Costly love is inconvenient to the world around it. Costly love calls for everything that you have. Costly love demands that you be willing to risk it all, even your own life, if necessary. It requires giving at some personal cost to ourselves. And that's hard isn't it? A costly love would require us to change, to commit to another person before engaging in any "romance" or physical activity with him or her, to give of ourselves in our marriages (and sometimes the most loving thing might be ending it), to learn that our kids actually have desires and wants above our own attempts to control them and to think in terms of what they want (that's got to be tough. I'm glad I don't have kids yet), and to let our faces reflect a genuine warmth toward another with no hidden malice in our hearts. Bottom line: to love like that would cost us a great price.

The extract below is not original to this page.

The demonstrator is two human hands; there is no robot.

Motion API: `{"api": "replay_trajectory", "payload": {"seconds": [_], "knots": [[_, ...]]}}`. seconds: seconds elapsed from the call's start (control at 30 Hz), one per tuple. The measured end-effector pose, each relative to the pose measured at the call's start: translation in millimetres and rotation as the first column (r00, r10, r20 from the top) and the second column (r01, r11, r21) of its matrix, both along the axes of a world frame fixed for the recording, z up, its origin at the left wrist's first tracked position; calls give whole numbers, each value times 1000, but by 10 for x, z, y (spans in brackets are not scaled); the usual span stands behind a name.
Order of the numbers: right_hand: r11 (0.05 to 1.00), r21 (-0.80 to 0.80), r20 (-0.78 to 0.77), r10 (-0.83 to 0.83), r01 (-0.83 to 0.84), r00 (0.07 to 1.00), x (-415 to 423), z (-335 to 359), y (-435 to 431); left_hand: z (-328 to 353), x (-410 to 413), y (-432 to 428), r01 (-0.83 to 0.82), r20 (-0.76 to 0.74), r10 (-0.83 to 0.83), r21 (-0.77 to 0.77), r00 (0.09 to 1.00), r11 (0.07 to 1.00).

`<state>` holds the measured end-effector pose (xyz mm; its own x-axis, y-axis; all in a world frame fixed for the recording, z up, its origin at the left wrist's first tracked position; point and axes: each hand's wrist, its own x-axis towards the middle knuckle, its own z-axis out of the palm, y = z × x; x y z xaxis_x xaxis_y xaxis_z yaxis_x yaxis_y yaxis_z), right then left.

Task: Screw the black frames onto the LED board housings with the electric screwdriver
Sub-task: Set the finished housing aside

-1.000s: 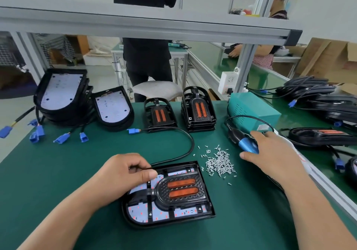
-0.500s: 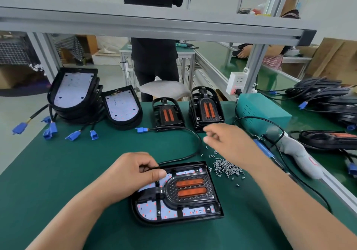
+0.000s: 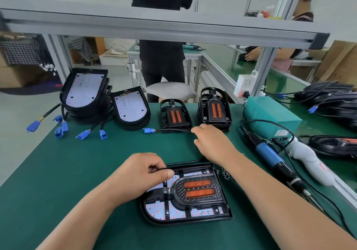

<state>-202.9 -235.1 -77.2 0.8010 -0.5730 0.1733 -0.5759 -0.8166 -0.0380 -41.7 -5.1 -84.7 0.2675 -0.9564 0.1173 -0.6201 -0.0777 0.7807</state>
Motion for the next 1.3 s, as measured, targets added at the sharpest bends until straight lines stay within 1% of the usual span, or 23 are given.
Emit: {"api": "replay_trajectory", "payload": {"seconds": [0.13,0.17,0.23,0.33,0.4,0.43,0.5,0.53,0.6,0.63,0.8,0.93,1.07,1.13,1.23,1.3], "knots": [[997,41,10,69,-69,998,-30,-28,2,7,-4,-1,-5,6,5,3,1000,1000],[992,88,9,93,-94,996,-45,-7,5,6,-3,-6,-11,6,11,4,1000,1000],[960,241,32,137,-140,990,-103,47,22,6,3,-10,-34,12,34,3,999,999],[871,457,137,132,-181,982,-238,151,71,7,12,-15,-74,38,75,-7,997,997],[765,611,217,84,-203,972,-319,267,123,5,24,-22,-111,61,111,-11,992,994],[728,653,226,74,-207,971,-352,324,150,4,30,-29,-130,77,130,-13,988,991],[707,671,211,106,-222,972,-407,413,200,5,39,-44,-167,113,169,-22,979,986],[712,661,204,134,-237,970,-419,436,222,3,40,-50,-186,128,188,-27,974,982],[749,613,186,171,-250,968,-400,438,256,-4,45,-58,-215,145,218,-33,965,976],[761,598,185,173,-251,967,-377,428,270,-9,47,-59,-227,144,230,-40,963,973],[749,608,207,169,-262,964,-315,384,336,-12,26,-58,-230,158,238,-72,958,971],[764,616,155,120,-191,981,-254,379,351,-26,24,-67,-217,168,232,-105,958,970],[766,616,120,136,-181,983,-219,410,357,-17,17,-64,-214,200,235,-119,951,969],[723,667,135,118,-178,984,-221,417,345,-14,14,-61,-215,210,237,-123,948,969],[588,785,184,81,-196,980,-257,376,325,-9,5,-57,-211,220,239,-143,946,967],[507,829,244,47,-234,969,-307,355,328,-8,-6,-51,-208,211,240,-162,948,965]]}}
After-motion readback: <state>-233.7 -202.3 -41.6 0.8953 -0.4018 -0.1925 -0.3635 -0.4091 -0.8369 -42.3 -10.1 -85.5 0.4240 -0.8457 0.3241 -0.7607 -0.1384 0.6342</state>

In fact, costly love demands the highest price of all, our very lives.

To realize whether our love is cheap or if it's costly, we only have to ask ourselves this question: what does love require me to give? In other words, how much does love cost me? If the answer is anything less than self-denial, self-sacrifice, and self-giving, then our love is cheap. If our answer implies that we are willing to lose our very selves for another, then our love is costly, but more than that, our love is like God's. And isn't that what we all want anyway, to be the kind of person who loves like Him?

The amazing thing about us as people made in the image of God is that there is a part of us that probably already shows costly love. For a hobby, an interest, or a sport we might be willing to give our all and show ultimate discipline to achieve some goal. A man would fight off any attack against his wife or family. Ministers or church workers might be willing to sacrifice time and energy to love the church. Workers might be willing to sacrifice anything for the almighty American dollar. Parents might be willing to work hard and long to make sure that their families are provided for and taken care of (or drive around the world just to take their kids were they want to go). The great thing about all this is when we love at a cost like this, our love is like God's.

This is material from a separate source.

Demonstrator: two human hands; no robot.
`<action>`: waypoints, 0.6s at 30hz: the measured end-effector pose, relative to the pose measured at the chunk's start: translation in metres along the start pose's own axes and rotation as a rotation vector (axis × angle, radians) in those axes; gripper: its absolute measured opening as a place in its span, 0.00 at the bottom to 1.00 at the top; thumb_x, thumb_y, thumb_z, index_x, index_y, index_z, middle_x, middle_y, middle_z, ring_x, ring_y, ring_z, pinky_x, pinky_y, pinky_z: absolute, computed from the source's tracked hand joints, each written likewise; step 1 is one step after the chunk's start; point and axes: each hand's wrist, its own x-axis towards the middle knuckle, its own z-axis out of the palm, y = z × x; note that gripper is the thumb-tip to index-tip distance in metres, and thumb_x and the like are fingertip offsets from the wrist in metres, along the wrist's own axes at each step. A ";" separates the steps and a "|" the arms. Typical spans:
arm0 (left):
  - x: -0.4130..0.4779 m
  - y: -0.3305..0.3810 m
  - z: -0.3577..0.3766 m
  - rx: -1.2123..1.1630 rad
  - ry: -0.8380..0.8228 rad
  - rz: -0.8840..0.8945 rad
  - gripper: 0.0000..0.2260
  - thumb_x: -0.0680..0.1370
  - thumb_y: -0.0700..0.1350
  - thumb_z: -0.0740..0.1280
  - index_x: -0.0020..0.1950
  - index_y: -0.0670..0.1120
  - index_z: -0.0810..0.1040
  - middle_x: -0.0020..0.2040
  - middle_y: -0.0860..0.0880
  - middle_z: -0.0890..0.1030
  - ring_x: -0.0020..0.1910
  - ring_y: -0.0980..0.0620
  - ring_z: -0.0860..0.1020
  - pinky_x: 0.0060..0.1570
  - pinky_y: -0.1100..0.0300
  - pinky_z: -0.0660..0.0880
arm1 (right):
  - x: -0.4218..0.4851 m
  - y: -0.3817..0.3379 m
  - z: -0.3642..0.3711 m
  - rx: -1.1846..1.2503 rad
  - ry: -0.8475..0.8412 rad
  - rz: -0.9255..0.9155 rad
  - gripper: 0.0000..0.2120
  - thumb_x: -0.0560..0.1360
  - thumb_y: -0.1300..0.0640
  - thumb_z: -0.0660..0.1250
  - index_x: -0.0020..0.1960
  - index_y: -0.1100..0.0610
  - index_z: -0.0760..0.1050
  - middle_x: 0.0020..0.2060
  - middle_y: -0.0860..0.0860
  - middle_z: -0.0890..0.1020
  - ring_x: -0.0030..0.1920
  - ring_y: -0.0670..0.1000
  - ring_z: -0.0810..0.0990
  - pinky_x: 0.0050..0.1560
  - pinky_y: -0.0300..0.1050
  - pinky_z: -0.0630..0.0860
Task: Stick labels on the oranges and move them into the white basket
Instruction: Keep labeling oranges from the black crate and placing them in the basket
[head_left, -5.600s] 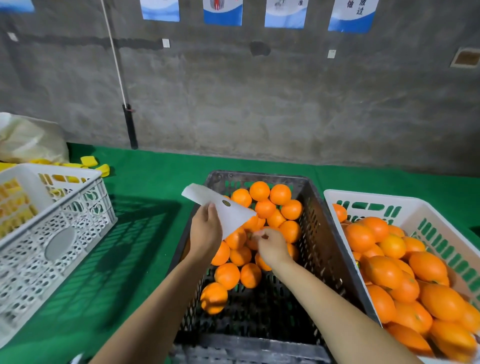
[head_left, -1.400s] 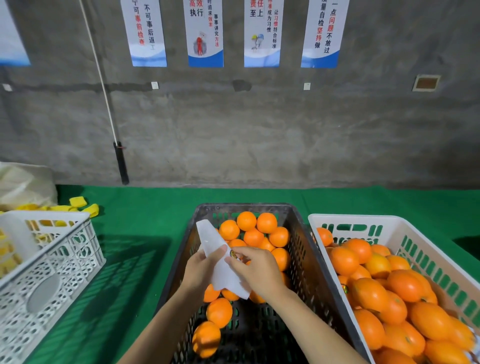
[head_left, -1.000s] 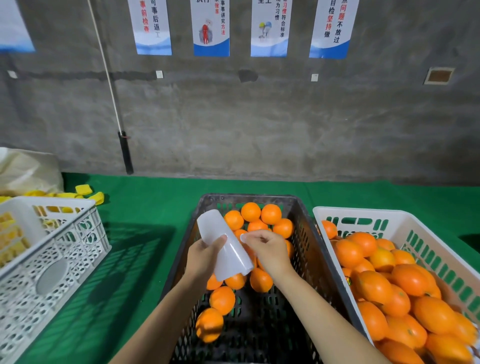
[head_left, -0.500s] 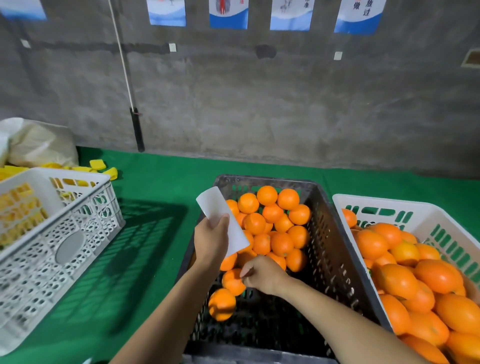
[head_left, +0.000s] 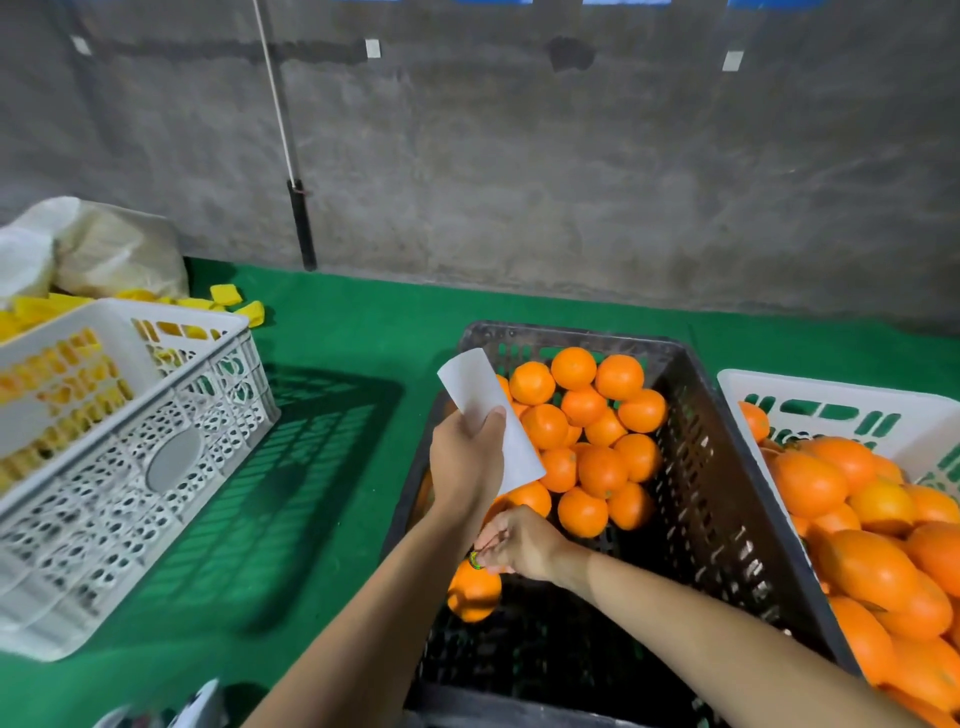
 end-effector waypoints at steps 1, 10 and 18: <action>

However, that's only part of it. It is very easy for us to rest in a manner of loving that comes very easy to us and to think that we're loving people. The challenge for us is to find those areas in our lives where it is hard for us to love at our own personal cost. It's a hard task to find that area where our "costly" love is weak, to admit that we come short, and to take the step of faith and trust toward being a more loving person. With hobbies, interests, and sports, it would mean that we share those to the benefit of others and not to satisfy our own glorious pride and achievement. For a spouse, it means putting yourself aside and thinking of how you can best meet the other person's needs. Workers would think not so much of the glorious income they are earning or the career they are building but would think of all the lives and people that they touch and impact in their world every day. Parents, who would do anything for their children, would put their own wishes, dreams, and attempts to control their kids aside and begin to think in terms of what they could give their children that would increase their joy.

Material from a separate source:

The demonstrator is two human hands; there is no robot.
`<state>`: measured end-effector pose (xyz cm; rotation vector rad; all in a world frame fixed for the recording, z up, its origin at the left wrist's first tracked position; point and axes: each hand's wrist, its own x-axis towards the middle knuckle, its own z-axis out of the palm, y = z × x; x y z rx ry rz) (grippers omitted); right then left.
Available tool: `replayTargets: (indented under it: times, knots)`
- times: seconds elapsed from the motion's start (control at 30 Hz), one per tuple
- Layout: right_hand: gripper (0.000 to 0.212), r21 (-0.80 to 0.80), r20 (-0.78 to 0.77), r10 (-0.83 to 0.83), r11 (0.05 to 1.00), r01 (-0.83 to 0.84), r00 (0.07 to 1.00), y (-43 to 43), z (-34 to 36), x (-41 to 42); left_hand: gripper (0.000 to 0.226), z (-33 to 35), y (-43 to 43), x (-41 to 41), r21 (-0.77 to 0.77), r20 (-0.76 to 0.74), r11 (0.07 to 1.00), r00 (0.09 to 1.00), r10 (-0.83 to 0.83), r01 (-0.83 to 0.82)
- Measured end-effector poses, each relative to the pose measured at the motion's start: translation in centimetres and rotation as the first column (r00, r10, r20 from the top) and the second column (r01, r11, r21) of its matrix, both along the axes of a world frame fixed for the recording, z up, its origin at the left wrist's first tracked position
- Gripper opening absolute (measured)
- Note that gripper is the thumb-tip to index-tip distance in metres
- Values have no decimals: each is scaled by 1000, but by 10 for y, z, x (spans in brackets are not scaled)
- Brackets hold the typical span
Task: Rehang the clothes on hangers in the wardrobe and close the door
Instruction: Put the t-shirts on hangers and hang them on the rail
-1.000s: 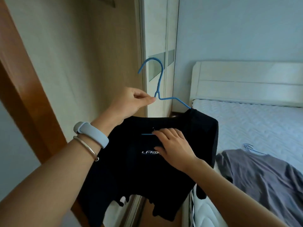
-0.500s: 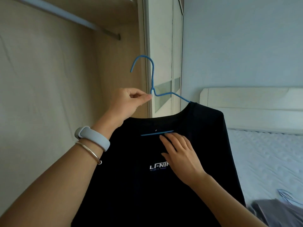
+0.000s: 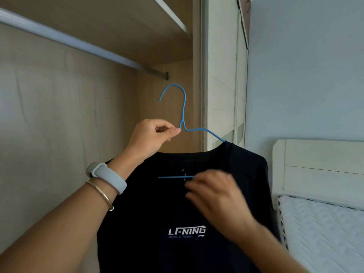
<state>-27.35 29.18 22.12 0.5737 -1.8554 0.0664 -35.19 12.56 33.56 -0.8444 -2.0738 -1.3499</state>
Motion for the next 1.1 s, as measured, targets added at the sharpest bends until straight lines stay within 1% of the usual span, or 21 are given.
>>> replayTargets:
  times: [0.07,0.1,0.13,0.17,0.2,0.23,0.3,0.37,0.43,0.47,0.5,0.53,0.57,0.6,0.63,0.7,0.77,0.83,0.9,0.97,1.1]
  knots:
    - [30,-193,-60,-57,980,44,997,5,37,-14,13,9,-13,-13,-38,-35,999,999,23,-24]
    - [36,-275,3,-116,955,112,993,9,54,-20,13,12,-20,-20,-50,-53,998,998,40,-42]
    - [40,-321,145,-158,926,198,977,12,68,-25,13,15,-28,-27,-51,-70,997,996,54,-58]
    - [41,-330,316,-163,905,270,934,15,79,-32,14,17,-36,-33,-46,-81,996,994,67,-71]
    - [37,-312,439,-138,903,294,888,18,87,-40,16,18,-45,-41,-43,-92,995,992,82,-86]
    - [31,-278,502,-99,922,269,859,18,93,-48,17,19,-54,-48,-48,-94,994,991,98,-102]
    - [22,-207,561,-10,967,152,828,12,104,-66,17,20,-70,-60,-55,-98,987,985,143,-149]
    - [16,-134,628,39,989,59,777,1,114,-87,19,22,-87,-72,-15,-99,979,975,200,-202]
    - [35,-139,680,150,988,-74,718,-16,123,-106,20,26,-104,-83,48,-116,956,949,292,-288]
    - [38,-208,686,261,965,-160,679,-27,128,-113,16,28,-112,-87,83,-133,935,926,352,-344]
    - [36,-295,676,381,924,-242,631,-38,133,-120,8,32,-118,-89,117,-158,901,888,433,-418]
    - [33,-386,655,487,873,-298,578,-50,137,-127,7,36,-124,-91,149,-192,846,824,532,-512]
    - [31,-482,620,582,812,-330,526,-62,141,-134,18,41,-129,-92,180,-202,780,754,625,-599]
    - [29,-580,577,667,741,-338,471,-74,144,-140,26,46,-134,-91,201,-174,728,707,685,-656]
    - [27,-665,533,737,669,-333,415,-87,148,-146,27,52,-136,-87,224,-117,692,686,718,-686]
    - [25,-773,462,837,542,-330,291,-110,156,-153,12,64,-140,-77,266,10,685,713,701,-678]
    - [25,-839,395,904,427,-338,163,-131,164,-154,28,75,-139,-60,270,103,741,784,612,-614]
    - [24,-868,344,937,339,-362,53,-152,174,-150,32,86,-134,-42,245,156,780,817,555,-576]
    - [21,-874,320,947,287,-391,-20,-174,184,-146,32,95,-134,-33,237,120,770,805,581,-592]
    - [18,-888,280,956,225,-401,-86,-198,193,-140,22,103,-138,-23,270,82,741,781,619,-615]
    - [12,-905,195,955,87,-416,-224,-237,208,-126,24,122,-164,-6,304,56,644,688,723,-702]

When we all come to love one another like this, what a difference it would make in our world. When we start to live costly love, we might actually experience more of the hand of the Almighty in our lives and feel like we are truly citizens of His kingdom. We would know an inner power in our lives that is Divine and see changes that we thought were not possible. But let's not forget: this type of love that can change a life, change a family, change a community, and even change the world comes at a cost. And the biggest question of all is this: is it a price that you are willing to pay?